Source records
>>>>>

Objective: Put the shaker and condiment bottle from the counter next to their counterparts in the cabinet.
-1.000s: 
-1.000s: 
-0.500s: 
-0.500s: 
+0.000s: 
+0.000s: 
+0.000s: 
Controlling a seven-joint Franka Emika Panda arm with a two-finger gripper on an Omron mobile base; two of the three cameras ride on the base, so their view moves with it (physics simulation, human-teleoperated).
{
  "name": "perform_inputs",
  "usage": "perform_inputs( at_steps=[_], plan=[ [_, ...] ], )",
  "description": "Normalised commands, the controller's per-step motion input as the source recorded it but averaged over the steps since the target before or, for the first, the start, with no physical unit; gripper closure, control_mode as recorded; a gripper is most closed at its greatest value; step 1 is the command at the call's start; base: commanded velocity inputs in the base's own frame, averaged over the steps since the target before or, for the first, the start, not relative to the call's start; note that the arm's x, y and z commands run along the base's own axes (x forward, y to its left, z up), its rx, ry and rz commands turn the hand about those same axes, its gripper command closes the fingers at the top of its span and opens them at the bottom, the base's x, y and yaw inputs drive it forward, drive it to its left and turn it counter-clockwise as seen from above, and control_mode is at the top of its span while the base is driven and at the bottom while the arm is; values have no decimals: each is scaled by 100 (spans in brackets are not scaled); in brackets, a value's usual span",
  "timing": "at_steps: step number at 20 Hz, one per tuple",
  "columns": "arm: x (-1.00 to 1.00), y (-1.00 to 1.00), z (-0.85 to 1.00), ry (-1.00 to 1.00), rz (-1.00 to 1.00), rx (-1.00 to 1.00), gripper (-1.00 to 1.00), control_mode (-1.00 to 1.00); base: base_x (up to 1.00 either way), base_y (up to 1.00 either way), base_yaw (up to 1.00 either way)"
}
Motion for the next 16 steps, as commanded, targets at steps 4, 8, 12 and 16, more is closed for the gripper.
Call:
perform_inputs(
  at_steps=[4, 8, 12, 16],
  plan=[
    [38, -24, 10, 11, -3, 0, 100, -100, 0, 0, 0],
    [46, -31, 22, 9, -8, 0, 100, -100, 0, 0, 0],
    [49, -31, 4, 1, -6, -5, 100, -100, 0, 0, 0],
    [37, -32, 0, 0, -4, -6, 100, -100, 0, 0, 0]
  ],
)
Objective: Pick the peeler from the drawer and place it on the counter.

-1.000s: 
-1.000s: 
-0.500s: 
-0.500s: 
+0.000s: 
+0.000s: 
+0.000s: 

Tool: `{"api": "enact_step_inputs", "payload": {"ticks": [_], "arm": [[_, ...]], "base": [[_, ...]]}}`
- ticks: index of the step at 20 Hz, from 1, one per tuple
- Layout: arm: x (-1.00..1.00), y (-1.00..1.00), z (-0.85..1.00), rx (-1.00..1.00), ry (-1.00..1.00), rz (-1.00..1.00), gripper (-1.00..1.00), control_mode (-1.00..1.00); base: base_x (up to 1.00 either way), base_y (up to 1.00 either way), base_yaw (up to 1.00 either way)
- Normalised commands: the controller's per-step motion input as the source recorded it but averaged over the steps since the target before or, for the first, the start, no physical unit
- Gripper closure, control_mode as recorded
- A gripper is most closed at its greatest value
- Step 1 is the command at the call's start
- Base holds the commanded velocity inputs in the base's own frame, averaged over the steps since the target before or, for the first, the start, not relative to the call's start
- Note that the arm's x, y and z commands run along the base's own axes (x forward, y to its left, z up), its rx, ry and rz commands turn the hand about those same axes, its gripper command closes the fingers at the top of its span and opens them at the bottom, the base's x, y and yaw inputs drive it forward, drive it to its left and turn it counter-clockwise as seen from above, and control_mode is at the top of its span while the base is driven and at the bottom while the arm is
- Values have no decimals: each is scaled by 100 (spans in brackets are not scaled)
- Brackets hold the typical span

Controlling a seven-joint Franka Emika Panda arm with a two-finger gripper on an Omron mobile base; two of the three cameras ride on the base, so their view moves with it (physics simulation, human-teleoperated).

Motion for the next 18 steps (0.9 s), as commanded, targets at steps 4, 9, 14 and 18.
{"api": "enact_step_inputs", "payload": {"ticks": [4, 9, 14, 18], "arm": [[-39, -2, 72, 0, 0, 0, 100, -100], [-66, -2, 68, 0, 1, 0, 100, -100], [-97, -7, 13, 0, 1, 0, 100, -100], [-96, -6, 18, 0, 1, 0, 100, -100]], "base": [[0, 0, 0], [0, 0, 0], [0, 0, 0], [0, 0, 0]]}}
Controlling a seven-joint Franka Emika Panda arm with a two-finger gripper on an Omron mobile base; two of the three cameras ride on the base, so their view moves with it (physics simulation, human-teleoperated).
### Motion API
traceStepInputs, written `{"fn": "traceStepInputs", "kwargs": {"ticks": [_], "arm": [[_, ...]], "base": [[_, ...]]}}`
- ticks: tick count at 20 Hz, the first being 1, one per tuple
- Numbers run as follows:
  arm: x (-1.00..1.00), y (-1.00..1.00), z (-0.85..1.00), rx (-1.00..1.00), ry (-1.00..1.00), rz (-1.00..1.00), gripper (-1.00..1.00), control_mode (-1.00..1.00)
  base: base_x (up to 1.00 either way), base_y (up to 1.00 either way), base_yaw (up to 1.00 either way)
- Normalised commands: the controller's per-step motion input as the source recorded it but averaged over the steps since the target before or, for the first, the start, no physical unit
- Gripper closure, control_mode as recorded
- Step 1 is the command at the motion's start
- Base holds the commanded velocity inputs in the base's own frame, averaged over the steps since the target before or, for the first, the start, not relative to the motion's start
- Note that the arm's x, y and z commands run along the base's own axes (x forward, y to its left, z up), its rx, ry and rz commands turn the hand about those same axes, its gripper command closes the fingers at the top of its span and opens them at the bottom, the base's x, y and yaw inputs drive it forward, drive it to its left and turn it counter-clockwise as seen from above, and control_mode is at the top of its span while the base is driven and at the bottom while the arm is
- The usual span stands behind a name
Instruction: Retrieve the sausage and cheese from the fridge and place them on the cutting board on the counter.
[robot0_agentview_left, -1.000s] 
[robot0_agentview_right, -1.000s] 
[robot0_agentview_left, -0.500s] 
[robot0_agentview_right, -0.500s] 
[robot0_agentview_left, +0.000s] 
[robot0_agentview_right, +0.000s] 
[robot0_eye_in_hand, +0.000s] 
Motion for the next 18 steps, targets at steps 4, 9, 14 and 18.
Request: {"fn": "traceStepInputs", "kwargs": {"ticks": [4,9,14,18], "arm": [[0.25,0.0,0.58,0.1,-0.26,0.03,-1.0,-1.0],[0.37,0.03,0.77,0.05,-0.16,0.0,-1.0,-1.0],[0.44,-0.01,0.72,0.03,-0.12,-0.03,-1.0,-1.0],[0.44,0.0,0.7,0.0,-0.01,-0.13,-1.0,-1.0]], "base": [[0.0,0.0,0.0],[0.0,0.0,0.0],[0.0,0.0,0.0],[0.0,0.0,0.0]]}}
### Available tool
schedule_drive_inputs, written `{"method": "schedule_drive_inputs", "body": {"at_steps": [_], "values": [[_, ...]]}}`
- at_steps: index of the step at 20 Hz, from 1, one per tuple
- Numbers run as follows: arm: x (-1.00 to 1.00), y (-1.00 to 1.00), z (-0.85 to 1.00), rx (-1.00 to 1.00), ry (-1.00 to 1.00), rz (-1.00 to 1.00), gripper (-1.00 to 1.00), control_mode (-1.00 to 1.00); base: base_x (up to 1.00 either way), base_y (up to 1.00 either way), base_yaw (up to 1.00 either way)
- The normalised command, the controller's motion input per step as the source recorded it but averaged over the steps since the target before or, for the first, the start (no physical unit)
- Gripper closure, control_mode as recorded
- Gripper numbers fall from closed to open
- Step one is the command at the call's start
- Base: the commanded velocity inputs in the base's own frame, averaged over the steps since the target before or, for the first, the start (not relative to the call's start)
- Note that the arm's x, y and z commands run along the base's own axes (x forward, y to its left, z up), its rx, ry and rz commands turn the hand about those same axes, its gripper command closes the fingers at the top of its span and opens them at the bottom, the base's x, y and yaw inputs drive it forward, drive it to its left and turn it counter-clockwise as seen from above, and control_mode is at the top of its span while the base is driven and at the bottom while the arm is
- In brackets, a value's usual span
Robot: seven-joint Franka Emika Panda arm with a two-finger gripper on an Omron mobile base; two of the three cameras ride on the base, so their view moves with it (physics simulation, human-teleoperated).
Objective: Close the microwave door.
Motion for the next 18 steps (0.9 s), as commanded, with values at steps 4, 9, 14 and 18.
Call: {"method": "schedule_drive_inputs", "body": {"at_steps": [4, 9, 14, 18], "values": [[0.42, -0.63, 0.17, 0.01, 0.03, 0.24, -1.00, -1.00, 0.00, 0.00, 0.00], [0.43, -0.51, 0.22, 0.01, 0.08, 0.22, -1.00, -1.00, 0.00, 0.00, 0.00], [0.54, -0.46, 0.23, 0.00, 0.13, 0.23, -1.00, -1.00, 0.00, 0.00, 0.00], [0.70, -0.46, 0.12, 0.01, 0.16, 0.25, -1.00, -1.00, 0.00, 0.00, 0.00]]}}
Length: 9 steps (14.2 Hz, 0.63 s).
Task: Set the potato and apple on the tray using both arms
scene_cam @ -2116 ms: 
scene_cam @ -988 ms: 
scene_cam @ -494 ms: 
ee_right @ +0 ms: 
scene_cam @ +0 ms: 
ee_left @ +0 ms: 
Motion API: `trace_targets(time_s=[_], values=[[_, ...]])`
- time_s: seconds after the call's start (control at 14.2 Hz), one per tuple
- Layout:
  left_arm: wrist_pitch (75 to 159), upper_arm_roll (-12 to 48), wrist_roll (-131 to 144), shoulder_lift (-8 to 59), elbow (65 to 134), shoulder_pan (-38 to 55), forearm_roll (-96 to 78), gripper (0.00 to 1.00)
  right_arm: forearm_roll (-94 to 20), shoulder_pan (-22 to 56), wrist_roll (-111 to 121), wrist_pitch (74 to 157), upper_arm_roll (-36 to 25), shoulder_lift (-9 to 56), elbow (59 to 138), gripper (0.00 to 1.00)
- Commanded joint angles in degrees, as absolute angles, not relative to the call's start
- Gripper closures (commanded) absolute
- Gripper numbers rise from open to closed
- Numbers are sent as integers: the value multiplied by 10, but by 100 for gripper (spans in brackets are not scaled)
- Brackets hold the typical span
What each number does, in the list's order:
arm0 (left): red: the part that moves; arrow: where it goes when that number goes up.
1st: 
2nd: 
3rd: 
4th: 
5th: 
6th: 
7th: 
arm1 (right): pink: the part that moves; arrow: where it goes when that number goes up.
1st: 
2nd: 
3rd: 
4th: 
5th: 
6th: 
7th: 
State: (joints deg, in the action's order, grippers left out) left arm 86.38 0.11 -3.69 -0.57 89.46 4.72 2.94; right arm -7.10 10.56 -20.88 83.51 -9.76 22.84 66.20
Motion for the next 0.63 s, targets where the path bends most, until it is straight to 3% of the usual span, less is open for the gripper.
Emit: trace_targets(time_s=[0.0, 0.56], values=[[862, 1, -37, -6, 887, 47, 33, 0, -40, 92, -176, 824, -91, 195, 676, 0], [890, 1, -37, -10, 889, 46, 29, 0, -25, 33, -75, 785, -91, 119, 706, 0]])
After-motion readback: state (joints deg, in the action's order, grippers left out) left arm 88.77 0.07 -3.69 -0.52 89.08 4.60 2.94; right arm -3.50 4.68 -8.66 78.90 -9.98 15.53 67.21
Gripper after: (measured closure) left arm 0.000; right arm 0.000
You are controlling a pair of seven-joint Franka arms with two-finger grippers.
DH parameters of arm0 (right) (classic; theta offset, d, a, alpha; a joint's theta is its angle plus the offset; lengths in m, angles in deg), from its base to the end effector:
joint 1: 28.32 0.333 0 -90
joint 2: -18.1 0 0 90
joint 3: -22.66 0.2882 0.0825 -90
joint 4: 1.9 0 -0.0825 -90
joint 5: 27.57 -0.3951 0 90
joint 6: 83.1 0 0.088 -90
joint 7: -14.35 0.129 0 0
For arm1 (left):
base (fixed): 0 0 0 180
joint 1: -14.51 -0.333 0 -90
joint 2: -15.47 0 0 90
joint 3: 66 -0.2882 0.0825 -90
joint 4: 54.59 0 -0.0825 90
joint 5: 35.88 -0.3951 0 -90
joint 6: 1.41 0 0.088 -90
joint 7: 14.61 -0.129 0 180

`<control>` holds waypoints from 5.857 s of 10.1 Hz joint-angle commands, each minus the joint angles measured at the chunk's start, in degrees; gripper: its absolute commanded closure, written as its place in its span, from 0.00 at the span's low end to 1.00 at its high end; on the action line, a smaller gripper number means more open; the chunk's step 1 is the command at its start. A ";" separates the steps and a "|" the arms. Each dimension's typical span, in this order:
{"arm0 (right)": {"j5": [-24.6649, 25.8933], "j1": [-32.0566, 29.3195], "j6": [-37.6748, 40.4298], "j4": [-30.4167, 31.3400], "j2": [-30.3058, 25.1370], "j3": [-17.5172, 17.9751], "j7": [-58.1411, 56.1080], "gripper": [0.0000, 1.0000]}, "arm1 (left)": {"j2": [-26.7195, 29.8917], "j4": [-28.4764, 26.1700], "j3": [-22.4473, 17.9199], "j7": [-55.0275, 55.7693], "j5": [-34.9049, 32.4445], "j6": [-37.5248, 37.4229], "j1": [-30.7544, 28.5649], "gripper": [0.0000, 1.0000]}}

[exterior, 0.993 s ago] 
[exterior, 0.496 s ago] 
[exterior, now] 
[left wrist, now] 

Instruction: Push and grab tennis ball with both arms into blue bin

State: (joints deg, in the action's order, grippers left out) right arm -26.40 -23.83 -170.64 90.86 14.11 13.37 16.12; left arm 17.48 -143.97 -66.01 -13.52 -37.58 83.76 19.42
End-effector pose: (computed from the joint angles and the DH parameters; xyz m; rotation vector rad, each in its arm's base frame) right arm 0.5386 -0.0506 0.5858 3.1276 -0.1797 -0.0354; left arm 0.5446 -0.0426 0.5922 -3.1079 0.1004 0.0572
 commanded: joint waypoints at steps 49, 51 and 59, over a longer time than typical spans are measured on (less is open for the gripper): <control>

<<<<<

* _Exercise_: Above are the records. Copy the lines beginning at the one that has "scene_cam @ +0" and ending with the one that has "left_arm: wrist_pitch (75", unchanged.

* _Result below_:
scene_cam @ +0 ms: 
ee_left @ +0 ms: 
Motion API: `trace_targets(time_s=[_], values=[[_, ...]])`
- time_s: seconds after the call's start (control at 14.2 Hz), one per tuple
- Layout:
  left_arm: wrist_pitch (75 to 159), upper_arm_roll (-12 to 48), wrist_roll (-131 to 144), shoulder_lift (-8 to 59), elbow (65 to 134), shoulder_pan (-38 to 55), forearm_roll (-96 to 78), gripper (0.00 to 1.00)

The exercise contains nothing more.